A tapori gets Sallu his Fighting T-Shirt Armour… Sallu wears it and promptly tears it….. Sallu then does a lot of bamboo and brick bashing… whacking the Babban Bhendis,Taklu Haiwans,Chiknya Mucchads, Irfan Khajurs, Barkya Ganpats, Lukda Roberts, and Pervez Bombils….. Then he turns his sight on the Abbe-roye ke Khaandaan ka Chiraag -not once.. not twice but a total of 3 times…. ( ekdummmm Saas bhi kabhi Bahu thi issshtyle) Dhishumm Bhishuummm….. Suddenly there is rain and loads of people watching the fight scene….. which has now moved to the dhobi ghat……As usual Sallu bhai gets thrashed reeeeeeeeel bad …. Abbe-roye ka one kick send him crashing into one of the brick shops…… where mysteriously he finds a Dainik Jhagran Newspaper…..with a background music of “Jhagran jhagran.. jhagran.. jhagran” happening…. the temple bells start ringing and Sallu bhai screams  murder…..and thrashes Oberoi ka chiraag with only his bare head…. Vi’weak’ is unable to find an answer to these pyrotechnics….all this is being beamed live thru different angles by  Toto Sky  so that Aish can watch this. She  feels the love gripping her in an emotional turmoil  ….  Bottom line… Vi’weak’ bhaiiya loses the election….)

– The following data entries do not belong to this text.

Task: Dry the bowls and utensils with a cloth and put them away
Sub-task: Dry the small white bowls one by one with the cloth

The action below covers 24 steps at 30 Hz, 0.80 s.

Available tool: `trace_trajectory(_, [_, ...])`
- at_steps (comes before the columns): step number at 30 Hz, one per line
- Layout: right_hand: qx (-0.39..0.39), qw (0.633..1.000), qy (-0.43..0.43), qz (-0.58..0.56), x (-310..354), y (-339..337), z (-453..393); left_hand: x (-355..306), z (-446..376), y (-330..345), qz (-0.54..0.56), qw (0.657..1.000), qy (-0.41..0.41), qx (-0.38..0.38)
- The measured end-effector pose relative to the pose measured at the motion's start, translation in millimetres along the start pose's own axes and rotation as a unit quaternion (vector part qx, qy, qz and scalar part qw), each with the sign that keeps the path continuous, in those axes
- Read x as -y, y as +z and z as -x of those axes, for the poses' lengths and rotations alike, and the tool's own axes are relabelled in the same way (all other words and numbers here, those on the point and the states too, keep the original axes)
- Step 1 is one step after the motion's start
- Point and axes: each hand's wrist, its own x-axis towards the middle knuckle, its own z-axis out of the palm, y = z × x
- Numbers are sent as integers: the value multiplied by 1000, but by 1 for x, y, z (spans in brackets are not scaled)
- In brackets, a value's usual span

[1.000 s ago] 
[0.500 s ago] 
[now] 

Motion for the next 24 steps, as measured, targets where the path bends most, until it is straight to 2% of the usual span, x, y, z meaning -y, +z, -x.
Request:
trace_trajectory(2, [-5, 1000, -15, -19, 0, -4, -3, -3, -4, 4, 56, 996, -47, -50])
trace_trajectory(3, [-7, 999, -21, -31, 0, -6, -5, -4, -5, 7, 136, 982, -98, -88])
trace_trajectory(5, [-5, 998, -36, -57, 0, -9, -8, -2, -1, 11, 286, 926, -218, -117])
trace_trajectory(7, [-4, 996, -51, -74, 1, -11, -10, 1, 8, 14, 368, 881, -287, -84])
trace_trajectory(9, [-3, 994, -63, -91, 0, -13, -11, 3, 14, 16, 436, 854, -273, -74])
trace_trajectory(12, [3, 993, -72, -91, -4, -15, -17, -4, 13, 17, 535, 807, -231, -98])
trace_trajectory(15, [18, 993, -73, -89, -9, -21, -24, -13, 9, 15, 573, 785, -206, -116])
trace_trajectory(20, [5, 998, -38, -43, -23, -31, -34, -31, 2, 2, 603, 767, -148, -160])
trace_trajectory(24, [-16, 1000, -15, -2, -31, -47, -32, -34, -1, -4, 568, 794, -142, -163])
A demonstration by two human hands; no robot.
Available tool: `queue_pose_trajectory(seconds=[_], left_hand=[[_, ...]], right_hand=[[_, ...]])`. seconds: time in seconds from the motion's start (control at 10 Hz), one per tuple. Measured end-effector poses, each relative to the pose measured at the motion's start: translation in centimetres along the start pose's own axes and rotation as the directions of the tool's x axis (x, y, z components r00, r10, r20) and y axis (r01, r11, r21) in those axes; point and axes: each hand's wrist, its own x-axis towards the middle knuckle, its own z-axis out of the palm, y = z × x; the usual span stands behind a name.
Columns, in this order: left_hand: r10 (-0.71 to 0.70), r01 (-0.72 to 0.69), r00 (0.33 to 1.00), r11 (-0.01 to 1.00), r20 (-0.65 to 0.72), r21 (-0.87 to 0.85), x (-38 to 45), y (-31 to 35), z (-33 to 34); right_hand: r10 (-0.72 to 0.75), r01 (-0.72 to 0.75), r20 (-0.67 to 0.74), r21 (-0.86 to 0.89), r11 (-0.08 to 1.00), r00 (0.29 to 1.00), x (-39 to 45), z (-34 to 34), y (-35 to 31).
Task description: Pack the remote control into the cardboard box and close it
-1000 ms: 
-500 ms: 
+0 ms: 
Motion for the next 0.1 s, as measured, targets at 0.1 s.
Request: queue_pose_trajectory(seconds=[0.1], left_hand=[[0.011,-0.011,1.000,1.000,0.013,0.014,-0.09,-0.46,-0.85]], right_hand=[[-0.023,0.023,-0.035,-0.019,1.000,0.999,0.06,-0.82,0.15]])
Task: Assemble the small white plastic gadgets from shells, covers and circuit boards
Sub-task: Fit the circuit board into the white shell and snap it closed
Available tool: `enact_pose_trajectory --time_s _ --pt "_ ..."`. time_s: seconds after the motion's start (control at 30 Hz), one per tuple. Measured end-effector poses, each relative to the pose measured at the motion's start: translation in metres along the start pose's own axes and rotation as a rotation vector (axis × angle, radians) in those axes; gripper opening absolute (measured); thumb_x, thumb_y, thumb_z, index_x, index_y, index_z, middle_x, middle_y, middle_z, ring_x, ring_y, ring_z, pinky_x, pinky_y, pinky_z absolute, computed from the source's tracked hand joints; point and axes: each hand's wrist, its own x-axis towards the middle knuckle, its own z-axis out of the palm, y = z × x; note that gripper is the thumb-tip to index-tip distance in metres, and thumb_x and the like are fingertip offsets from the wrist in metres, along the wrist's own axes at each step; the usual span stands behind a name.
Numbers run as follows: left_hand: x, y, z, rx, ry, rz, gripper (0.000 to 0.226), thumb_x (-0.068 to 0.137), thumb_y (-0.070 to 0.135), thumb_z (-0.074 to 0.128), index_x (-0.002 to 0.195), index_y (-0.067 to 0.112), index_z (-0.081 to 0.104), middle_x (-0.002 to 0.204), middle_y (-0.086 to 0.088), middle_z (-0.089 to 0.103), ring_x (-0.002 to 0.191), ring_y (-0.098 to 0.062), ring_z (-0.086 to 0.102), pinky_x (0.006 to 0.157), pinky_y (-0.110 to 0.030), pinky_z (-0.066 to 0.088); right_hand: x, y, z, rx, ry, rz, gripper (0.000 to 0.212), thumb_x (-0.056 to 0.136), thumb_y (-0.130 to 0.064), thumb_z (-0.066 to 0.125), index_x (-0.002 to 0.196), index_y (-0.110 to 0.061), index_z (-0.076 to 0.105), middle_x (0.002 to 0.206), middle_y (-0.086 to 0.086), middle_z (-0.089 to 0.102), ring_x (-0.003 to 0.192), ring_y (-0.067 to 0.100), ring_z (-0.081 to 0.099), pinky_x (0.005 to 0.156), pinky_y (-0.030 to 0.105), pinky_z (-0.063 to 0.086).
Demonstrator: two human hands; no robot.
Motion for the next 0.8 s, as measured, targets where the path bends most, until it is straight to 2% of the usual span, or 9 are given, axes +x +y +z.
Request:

 In a final showdown Sallu goes over Viweak & forcibly makes him drink a pepsi-cide. As he is about to drain the bottle he suddenly hears a “Nahiiiiiiiiiiiiiiiiiiiiiiiiiiiiiiiiiiiii”….. Sallu’s mother moves into the picture and pleads with her son not to taint his hands in blood….  …..She points out that chinese Policeman- Long handed Kaa Noon will take care of that….As she is saying this Wicked Viweak takes out his gun to shoot… Sallu’s Mom manages to watch this move in a strategically placed rear view mirror of a Maruti 800 and before Kaa-Noon can do anything about it she moves in intercept the advancing bullet….. in a fit of anger Sallu hails himself on Viweak (matrix isshtyle)… 5 bullets are fired by Viweak ( 6 in a cartridge right?? One wasted on the mother so…… 5 left… this is why they test Data interpretation in CAT) Sallu dodges 4 but one hits his biceps….……Sallu’s snatches the gun from Viweak and shoots.. but click click… ( Sallu never cleared DI ka cut off) …. As he looks frustrated .. a one  Suresh Kalmadi ……( who is present in selector capacity in the crowd to hunt for raw talent since Olympics are drawing closer)….. flings a gun at Sallu who hits bang in the centre of Viweak’s head…. Sallu hands the gun to Suresh (who is beaming with joy that he has unearthed a gold medal talent) and  asks him to go to his mother……Sallu rushes over to his mother  “ Beta mere bahu ko meri taraf se ye Visa Card de dena…Go get her… “ and lays down her life…. Sallu crying.. Villagers*  looking…..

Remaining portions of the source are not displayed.